ACTIVITY: Output must match the data below exactly from its first line through the line that contains "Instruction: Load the", with no other line.

GIVEN DATA:
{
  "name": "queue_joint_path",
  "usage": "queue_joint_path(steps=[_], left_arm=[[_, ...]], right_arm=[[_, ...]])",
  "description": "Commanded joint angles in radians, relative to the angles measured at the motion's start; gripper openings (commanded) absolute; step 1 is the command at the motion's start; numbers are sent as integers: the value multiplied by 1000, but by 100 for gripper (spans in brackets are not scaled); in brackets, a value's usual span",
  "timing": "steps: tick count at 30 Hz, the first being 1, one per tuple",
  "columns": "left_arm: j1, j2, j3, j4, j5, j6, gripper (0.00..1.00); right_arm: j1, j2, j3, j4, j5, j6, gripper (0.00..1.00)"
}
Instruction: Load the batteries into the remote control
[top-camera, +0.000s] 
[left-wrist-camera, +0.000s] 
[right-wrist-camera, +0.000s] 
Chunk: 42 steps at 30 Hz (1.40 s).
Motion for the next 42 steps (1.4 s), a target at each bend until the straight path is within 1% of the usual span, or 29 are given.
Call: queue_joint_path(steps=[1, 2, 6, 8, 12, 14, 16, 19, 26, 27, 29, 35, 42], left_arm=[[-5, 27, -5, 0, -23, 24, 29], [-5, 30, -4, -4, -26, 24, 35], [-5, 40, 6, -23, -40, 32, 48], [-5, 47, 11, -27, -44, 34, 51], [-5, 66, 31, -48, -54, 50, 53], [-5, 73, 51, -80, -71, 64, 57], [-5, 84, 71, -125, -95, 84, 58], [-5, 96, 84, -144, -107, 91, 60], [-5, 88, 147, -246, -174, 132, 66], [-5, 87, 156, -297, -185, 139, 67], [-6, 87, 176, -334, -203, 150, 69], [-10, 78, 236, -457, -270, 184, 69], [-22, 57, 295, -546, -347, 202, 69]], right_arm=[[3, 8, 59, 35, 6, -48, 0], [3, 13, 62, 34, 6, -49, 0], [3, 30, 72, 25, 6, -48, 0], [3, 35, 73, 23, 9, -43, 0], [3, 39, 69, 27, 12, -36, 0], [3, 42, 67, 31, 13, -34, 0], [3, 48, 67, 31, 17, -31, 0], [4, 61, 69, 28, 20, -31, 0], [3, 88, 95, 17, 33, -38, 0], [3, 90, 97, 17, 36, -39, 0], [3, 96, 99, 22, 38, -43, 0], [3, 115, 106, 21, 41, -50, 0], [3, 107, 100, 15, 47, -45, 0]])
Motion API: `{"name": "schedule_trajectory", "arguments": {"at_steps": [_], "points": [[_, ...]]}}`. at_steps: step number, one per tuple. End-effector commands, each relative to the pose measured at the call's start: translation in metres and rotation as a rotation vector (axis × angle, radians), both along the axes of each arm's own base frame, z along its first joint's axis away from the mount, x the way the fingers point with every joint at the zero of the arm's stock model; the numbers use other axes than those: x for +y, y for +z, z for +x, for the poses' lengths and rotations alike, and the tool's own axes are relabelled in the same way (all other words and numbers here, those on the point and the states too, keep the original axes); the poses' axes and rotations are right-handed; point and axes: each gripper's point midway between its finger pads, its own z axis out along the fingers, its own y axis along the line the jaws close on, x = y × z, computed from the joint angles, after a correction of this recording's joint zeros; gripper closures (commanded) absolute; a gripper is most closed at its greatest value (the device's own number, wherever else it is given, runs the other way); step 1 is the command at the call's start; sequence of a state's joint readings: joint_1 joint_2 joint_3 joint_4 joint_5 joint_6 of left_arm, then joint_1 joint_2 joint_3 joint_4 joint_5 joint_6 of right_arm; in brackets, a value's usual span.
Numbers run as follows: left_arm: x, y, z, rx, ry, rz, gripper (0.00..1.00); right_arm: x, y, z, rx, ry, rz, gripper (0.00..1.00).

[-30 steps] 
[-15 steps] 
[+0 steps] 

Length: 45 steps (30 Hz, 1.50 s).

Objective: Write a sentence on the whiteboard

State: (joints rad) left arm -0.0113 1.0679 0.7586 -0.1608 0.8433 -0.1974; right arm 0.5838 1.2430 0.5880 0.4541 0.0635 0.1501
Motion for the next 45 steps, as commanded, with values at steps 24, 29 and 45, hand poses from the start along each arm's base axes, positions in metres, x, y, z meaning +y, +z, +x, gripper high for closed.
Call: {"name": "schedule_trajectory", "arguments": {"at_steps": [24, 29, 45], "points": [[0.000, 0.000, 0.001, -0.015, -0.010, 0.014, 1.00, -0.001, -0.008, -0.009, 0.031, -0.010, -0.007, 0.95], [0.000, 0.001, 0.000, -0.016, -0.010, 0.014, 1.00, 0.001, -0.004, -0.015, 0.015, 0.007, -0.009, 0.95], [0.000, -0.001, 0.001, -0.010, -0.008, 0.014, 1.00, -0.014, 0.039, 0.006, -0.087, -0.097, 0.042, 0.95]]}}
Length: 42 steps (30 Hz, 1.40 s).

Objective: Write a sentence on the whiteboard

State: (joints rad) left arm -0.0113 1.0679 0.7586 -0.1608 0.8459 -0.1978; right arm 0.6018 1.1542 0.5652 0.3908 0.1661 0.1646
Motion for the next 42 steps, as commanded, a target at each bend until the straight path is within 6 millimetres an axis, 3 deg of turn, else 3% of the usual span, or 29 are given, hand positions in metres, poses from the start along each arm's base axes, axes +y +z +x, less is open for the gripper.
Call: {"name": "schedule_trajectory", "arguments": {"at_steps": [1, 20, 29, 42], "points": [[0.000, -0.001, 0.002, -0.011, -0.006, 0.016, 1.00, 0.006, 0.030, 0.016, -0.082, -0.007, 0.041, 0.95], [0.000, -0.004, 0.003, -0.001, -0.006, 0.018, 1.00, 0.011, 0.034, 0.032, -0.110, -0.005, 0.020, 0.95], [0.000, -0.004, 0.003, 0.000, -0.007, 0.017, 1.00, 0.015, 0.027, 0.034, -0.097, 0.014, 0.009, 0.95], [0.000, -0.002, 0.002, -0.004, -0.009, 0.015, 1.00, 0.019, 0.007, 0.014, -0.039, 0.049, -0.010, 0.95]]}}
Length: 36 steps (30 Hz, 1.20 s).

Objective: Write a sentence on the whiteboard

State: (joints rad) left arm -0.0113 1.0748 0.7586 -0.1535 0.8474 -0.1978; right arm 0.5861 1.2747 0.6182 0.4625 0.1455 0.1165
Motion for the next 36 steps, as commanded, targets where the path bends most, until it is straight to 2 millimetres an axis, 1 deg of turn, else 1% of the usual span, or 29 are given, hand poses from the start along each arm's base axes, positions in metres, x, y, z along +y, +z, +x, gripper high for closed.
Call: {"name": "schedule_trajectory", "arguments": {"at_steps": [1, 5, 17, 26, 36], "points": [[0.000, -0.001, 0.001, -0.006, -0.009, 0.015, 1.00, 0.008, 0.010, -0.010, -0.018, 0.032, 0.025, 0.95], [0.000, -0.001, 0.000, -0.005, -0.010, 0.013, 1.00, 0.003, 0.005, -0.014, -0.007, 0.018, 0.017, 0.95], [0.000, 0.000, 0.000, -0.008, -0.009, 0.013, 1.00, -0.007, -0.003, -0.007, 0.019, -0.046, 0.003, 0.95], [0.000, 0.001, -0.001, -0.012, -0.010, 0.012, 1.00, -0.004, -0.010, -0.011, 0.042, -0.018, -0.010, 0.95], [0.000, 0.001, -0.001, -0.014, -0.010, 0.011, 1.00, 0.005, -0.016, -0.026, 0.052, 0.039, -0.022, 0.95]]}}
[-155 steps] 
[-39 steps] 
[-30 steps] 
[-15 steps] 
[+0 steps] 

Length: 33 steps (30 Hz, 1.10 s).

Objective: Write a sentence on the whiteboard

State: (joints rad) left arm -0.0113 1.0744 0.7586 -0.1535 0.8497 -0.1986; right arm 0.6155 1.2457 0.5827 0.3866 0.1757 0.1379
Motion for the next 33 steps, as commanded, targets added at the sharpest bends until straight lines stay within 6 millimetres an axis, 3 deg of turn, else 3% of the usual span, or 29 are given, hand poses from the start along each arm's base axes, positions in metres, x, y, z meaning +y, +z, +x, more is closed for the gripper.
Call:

RESPONSE TO THIS EXERCISE:
{
  "name": "queue_joint_path",
  "usage": "queue_joint_path(steps=[_], left_arm=[[_, ...]], right_arm=[[_, ...]])",
  "description": "Commanded joint angles in radians, relative to the angles measured at the motion's start; gripper openings (commanded) absolute; step 1 is the command at the motion's start; numbers are sent as integers: the value multiplied by 1000, but by 100 for gripper (spans in brackets are not scaled); in brackets, a value's usual span",
  "timing": "steps: tick count at 30 Hz, the first being 1, one per tuple",
  "columns": "left_arm: j1, j2, j3, j4, j5, j6, gripper (0.00..1.00); right_arm: j1, j2, j3, j4, j5, j6, gripper (0.00..1.00)"
}
Instruction: Load the batteries into the remote control

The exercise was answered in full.